▶ _WORK TO BE COMPLETED_: Look through the records below and copy each line that includes the word "orange".

▶ _RECORDS SHOWN_:

--------

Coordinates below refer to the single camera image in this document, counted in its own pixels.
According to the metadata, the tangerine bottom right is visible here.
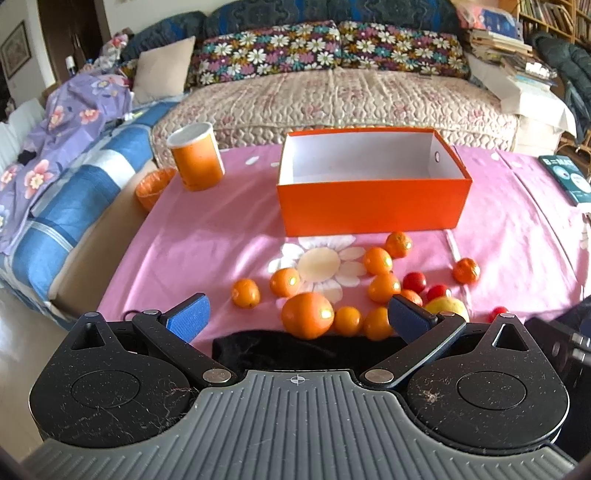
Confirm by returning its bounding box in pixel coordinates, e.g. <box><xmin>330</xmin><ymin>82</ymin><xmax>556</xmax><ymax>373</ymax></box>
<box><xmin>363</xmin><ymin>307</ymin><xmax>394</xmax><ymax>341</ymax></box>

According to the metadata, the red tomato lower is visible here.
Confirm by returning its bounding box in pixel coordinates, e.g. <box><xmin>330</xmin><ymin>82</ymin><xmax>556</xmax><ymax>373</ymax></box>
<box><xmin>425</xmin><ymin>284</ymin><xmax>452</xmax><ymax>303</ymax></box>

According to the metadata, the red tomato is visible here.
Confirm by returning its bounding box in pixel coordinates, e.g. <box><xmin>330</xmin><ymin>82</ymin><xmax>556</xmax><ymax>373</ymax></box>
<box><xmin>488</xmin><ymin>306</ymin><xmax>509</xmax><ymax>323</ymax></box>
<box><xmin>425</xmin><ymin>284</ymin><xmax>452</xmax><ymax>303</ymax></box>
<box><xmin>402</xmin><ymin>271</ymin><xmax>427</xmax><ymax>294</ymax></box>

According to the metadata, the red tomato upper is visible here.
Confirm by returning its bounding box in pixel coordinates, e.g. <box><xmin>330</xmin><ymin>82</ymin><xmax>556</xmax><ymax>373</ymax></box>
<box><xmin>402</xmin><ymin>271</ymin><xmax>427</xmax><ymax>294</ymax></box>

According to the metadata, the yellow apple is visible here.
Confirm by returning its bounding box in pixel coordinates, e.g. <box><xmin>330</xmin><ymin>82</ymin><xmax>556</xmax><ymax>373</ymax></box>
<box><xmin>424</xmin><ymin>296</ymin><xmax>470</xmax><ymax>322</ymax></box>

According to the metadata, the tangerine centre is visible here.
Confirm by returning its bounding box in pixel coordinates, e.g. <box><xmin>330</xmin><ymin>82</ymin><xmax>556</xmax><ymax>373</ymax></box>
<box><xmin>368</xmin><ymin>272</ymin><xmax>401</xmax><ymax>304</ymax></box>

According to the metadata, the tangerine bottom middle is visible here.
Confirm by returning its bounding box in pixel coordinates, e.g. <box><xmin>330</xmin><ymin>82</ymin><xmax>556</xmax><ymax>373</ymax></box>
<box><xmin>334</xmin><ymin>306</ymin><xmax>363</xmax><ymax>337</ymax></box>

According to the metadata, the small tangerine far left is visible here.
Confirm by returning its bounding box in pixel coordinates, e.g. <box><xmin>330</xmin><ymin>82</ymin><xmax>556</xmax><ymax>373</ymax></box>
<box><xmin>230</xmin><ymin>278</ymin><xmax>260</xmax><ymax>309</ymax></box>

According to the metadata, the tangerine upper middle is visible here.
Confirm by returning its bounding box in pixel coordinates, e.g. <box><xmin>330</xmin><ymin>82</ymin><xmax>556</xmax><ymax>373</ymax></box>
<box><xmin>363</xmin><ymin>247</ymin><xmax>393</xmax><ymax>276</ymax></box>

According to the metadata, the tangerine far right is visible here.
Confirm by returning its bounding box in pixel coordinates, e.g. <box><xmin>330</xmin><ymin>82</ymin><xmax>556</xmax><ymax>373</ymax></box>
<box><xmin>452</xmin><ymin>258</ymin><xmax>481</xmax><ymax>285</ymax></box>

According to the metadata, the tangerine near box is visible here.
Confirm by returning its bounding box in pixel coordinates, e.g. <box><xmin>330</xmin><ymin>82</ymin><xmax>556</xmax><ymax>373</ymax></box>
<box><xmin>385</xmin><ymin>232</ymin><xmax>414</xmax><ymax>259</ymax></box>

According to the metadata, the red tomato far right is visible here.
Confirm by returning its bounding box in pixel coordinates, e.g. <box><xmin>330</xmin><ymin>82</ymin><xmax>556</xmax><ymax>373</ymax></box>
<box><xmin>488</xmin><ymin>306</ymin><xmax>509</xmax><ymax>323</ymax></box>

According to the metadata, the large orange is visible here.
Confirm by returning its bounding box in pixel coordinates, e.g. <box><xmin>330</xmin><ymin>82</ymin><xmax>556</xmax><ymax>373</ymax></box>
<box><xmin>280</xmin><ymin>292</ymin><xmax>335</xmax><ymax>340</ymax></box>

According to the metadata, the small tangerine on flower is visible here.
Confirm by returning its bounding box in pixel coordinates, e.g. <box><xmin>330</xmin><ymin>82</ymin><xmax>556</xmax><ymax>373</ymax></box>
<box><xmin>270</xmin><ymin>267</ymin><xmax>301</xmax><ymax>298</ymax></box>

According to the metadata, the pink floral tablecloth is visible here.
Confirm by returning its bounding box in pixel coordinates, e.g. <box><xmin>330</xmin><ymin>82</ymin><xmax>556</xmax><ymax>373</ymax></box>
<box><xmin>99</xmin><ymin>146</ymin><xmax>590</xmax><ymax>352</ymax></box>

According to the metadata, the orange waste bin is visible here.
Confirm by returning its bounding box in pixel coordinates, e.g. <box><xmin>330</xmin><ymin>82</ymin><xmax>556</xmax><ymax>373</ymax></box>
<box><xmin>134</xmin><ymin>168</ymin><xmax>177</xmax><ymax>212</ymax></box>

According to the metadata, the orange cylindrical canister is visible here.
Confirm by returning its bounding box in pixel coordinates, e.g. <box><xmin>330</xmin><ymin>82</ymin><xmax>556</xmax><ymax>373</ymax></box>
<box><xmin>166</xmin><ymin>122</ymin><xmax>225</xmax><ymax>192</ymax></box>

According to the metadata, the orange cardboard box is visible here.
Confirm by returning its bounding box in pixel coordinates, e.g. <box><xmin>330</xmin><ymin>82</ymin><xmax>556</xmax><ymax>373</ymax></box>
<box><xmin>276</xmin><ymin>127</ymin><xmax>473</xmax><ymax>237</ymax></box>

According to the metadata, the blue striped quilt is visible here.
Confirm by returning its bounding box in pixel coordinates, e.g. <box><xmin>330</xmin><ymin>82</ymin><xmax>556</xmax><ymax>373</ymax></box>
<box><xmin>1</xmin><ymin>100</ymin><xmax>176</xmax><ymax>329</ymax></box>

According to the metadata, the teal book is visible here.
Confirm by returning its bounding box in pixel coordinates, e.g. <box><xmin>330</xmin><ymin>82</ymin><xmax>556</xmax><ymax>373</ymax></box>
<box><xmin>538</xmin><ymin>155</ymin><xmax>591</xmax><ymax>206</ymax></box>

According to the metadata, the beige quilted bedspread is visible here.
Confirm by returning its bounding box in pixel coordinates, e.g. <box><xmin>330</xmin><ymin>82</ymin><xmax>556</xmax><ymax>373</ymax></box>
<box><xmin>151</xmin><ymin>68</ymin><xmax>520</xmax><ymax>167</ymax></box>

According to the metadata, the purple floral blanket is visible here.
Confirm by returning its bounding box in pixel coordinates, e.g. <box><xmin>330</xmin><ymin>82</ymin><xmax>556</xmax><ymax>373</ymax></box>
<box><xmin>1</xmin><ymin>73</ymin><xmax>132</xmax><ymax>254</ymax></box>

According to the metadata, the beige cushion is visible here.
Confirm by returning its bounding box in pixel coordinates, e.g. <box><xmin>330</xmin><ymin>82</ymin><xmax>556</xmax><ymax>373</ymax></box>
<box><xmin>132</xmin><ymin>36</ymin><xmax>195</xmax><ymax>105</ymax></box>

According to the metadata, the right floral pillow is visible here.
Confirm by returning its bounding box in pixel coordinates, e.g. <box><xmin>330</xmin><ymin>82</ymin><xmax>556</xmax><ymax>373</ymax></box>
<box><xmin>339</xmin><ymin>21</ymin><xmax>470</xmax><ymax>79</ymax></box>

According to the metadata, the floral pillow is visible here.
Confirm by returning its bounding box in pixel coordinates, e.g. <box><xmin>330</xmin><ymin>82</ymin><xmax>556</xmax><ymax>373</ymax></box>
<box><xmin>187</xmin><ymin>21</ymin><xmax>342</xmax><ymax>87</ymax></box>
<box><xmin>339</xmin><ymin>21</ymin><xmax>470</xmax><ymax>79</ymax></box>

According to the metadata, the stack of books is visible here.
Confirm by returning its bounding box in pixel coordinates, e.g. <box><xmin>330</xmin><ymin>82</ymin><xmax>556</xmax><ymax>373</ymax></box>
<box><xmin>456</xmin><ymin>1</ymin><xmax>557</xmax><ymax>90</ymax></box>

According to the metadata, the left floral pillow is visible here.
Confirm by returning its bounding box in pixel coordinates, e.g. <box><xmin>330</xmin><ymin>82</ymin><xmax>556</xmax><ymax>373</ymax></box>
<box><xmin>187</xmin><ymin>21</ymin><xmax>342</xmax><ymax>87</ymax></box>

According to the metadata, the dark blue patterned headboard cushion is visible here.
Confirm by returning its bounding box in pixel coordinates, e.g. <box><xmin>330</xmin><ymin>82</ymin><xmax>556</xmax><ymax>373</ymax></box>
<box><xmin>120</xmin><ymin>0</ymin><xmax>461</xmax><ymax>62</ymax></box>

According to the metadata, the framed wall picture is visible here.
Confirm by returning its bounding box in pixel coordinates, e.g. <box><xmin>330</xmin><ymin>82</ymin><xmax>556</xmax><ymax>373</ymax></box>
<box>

--------

▶ _TASK SOLUTION_:
According to the metadata, the large orange is visible here.
According to the metadata, the orange waste bin is visible here.
According to the metadata, the orange cylindrical canister is visible here.
According to the metadata, the orange cardboard box is visible here.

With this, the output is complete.